La Terrasse

"La culture est une résistance à la distraction" Pasolini

Théâtre - Entretien

La Ville, chaude et froide à la fois

La Ville, chaude et froide à la fois - Critique sortie Théâtre Paris Théâtre national de la Colline.
Rémy Barché CR : Jonathan Michel

Théâtre de la Colline / Martin Crimp / mes Rémy Barché

Publié le 28 octobre 2014 - N° 225

Artiste associé à la Comédie de Reims, Rémy Barché remet La Ville en route après sa création il y a trois ans.  Une pièce de Martin Crimp qui lui tient particulièrement à cœur.

S’agit-il ici d’une reprise de La Ville ou d’une recréation ?

Rémy Barché : Il s’agit ici d’une quatrième version. Il y a eu quelques changements dans la distribution et la scénographie. La Ville, c’est une pièce très mystérieuse et j’ai l’impression que je pourrais travailler dessus toute ma vie. Je l’ai lue en sortant du TNS et elle m’avait bouleversé. Martin Crimp y parle du couple, il creuse la psychologie de ses personnages avec profondeur et fantaisie. Mais il est aussi éblouissant dans sa manière de saisir une société en perte de sens. C’est une pièce de chambre dans laquelle les personnages sont traversés par le monde qui les entoure.

 

« Martin Crimp est éblouissant dans sa manière de saisir une société en perte de sens. »

 

Que raconte-t-elle ?

R.B. : Claire, qui est traductrice, rencontre un auteur qui lui offre un journal intime vierge. Elle commence donc à essayer de relater sa vie avec ses propres mots, ce qui va la conduire à saisir à quel point elle est dévastée. Son mari est un informaticien qui se fait renvoyer de son entreprise pour des raisons qu’il ne comprend pas. A partir de là, lui non plus ne sait plus qui il est. Dans la pièce, les personnages se retrouvent comme vides, pas ancrés. Mais au contraire d’autres pièces où Crimp se moque de ses personnages, ici, il les accompagne avec beaucoup d’empathie dans leur trouble. Nous sommes tous à la recherche de gens qui seraient capables de nous faire saisir le monde dans lequel on vit. Le renversement ultime dans la pièce souligne que dans un monde qui nous échappe, on court le risque d’être “écrit“ par d’autres gens.  J’aime aussi dans cette pièce l’inquiétude que développe Crimp vis-à-vis d’une certaine superficialité dans les rapports humains.

 

Quels seront les axes de votre mise en scène ?

R.B. : J’ai souvent pensé à une expression de Romeo Castellucci qui parle de préserver « l’exactitude de l’énigme ». La pièce doit conserver un mystère mais il faut beaucoup d’exactitude dans les pistes qu’on donne au spectateur.

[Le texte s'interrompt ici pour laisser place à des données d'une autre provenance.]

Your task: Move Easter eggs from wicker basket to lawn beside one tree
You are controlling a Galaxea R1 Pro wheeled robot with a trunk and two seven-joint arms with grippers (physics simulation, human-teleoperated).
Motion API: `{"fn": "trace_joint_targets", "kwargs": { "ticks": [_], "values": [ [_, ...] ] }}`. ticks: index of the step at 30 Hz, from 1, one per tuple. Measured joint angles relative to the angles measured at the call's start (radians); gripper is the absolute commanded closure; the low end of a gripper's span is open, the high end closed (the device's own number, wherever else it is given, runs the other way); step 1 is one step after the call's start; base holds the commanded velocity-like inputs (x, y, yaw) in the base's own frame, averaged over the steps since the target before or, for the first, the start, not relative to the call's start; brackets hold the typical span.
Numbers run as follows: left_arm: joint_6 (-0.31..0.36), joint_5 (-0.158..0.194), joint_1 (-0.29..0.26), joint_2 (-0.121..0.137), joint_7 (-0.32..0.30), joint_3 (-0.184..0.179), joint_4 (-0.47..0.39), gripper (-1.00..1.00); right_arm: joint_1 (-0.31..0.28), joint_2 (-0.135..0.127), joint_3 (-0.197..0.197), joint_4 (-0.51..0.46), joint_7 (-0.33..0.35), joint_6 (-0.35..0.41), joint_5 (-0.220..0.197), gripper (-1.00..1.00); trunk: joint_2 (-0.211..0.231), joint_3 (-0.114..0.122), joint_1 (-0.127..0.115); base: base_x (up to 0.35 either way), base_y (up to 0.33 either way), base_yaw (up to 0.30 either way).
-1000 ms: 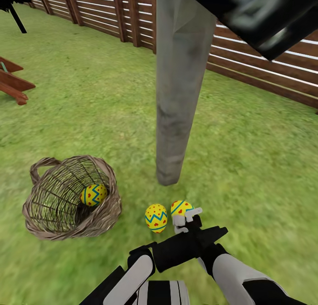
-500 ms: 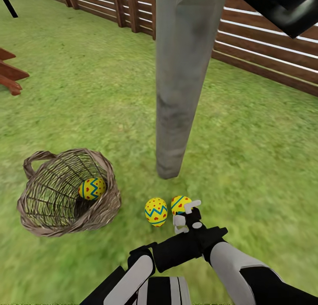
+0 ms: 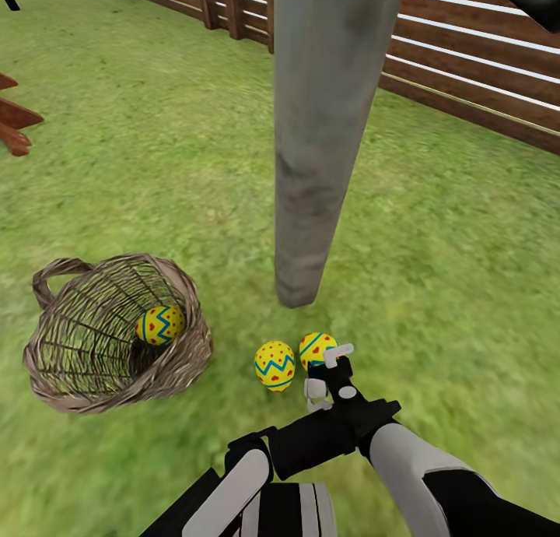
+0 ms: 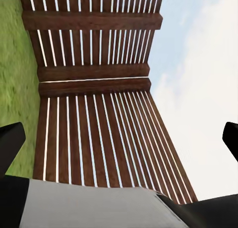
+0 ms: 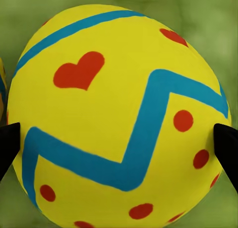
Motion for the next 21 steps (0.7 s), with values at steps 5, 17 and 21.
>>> {"fn": "trace_joint_targets", "kwargs": {
  "ticks": [5,17,21],
  "values": [
    [0.011,0.012,0.011,0.006,-0.007,0.011,-0.010,-1.00,0.003,-0.005,0.011,-0.003,0.001,-0.002,0.002,1.00,0.000,0.000,0.000,0.000,0.000,0.000],
    [0.016,0.016,0.020,0.006,-0.006,0.040,-0.017,-1.00,0.009,-0.006,0.001,0.008,0.002,0.001,0.005,-1.00,0.000,0.000,0.000,0.000,0.000,0.000],
    [0.016,0.016,0.020,0.006,-0.006,0.040,-0.017,-1.00,0.009,-0.006,0.001,0.007,0.002,0.001,0.004,-1.00,0.000,0.000,0.000,0.000,0.000,0.000]
  ]
}}
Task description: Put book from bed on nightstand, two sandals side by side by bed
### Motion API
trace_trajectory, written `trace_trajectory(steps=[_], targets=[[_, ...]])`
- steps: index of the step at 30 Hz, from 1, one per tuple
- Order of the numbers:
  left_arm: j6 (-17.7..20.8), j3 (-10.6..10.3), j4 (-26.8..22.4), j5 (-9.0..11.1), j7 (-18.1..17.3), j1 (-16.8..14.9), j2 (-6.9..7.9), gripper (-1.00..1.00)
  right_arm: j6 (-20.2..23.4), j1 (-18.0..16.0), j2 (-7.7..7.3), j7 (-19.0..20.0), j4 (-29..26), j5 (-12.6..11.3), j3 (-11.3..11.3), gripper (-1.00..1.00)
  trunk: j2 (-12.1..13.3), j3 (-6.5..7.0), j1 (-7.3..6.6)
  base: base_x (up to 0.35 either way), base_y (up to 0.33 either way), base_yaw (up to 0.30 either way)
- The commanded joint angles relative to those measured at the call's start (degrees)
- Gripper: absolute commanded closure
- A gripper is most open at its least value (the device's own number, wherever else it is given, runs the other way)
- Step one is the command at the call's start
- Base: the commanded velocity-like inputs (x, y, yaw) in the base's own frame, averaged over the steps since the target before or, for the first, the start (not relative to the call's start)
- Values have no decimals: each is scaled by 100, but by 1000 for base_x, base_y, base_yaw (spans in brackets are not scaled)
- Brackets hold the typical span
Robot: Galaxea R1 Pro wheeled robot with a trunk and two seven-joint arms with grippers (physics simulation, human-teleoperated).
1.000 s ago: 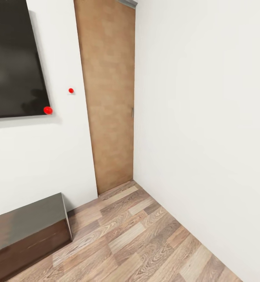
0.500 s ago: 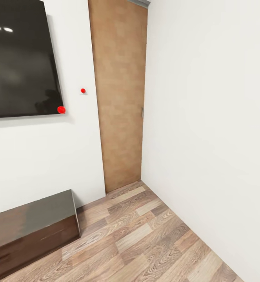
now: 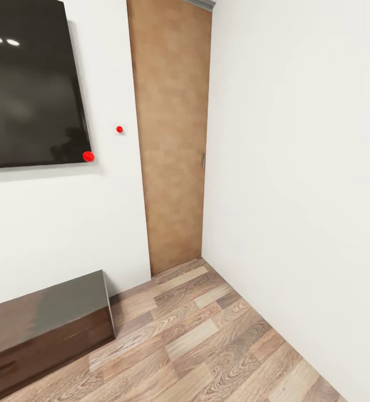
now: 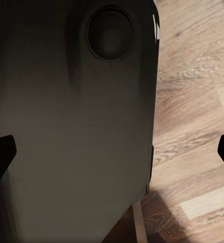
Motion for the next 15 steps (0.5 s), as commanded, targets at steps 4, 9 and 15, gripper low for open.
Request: trace_trajectory(steps=[4,9,15], targets=[[-20,0,6,0,-4,-3,-3,-100,-2,-1,0,-8,1,-13,6,-100,-3,-4,1,30,13,29],[-20,0,6,0,-4,-3,-5,-100,-2,-1,0,-8,1,-16,6,-100,-3,-4,1,15,6,32],[-20,0,6,0,-4,-3,-4,-100,-2,-1,-1,-5,1,-18,6,-100,-3,-4,1,6,3,14]])
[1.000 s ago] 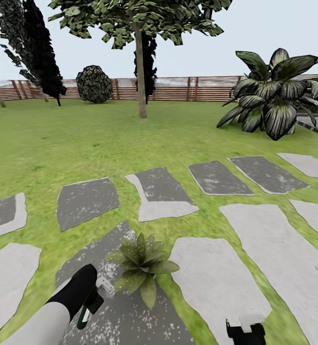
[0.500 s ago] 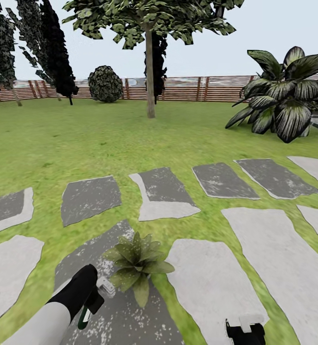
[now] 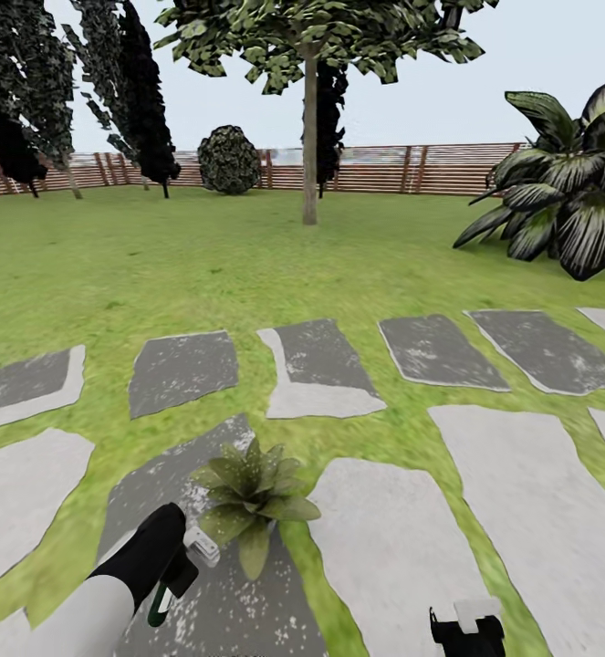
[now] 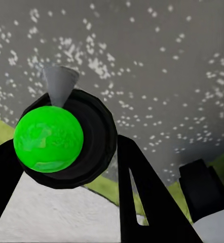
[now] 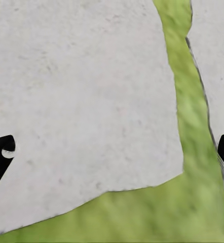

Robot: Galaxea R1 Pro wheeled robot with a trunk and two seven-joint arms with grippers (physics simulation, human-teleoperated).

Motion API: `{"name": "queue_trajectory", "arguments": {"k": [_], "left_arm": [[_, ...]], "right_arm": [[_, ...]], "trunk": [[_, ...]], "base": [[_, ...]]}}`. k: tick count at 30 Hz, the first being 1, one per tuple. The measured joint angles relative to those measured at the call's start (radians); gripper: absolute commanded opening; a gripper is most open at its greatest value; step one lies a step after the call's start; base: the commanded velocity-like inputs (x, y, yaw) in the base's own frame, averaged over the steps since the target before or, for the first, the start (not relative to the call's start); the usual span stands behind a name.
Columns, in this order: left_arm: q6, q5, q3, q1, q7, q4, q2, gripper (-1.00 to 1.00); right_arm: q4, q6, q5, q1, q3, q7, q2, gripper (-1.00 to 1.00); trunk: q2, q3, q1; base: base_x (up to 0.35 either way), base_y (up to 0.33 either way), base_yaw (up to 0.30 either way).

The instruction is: Pick up the pesticide atomizer in the garden and spray insectifuge to fully cover both potted plants in the garden.

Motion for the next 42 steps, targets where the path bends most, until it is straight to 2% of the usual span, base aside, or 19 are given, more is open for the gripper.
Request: {"name": "queue_trajectory", "arguments": {"k": [10, 20, 27, 31, 38, 42], "left_arm": [[0.000, -0.002, 0.001, 0.000, 0.001, 0.000, 0.003, -1.00], [-0.001, -0.002, 0.000, 0.000, 0.002, 0.004, 0.003, -1.00], [0.000, -0.003, 0.000, 0.000, 0.002, 0.003, 0.005, -1.00], [0.003, -0.001, 0.000, 0.000, 0.002, 0.004, 0.011, -1.00], [0.005, -0.001, 0.001, -0.001, 0.003, 0.002, 0.005, -1.00], [0.006, 0.000, 0.004, 0.000, 0.054, 0.002, 0.001, -1.00]], "right_arm": [[0.000, 0.000, 0.000, 0.000, 0.000, 0.000, 0.000, 1.00], [0.000, -0.001, 0.005, 0.000, 0.000, 0.002, -0.001, 1.00], [0.000, -0.001, 0.005, 0.000, 0.000, 0.002, 0.000, 1.00], [0.000, -0.001, 0.005, 0.000, 0.000, 0.002, 0.000, 1.00], [0.000, -0.001, 0.005, 0.000, 0.000, 0.002, 0.000, 1.00], [0.001, -0.001, 0.005, 0.000, 0.000, 0.002, 0.000, 1.00]], "trunk": [[0.000, 0.000, 0.000], [0.000, 0.000, 0.000], [0.000, 0.000, 0.000], [0.000, 0.000, 0.000], [0.000, 0.000, 0.000], [0.000, 0.000, 0.000]], "base": [[0.000, -0.273, 0.272], [0.000, -0.273, 0.024], [0.000, -0.256, 0.251], [0.000, -0.046, 0.278], [0.000, -0.002, 0.278], [0.000, 0.000, 0.278]]}}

J’ai choisi d’installer un rapport de proximité avec le spectateur car Crimp permet de jouer des choses simples et subtiles. Et j’ai tenté de maintenir ensemble les deux versants que Crimp avait dissociés dans ses pièces, jusqu’à La Ville : celui des pièces qu’il dit « chaudes », plutôt naturalistes avec une évolution psychologique, et celui des pièces dites « froides », plus expérimentales, où la notion de personnage est malmenée.

Propos recueillis par Eric Demey

A propos de l'événement

La Ville, chaude et froide à la fois
du Jeudi 27 novembre 2014 au Samedi 20 décembre 2014
Théâtre national de la Colline.
15 Rue Malte Brun, 75020 Paris, France

du mercredi au samedi à 21h, le mardi à 19h et le dimanche à 16h. Tél : 01 44 62 52 52. Egalement du 12 au 15 novembre 2014 à la Comédie de Reims–CDN, les 22 et 23 novembre au Studio-Théâtre de Vitry et du 7 au 10 janvier 2015 au Théâtre National de Toulouse. Durée : 1h50.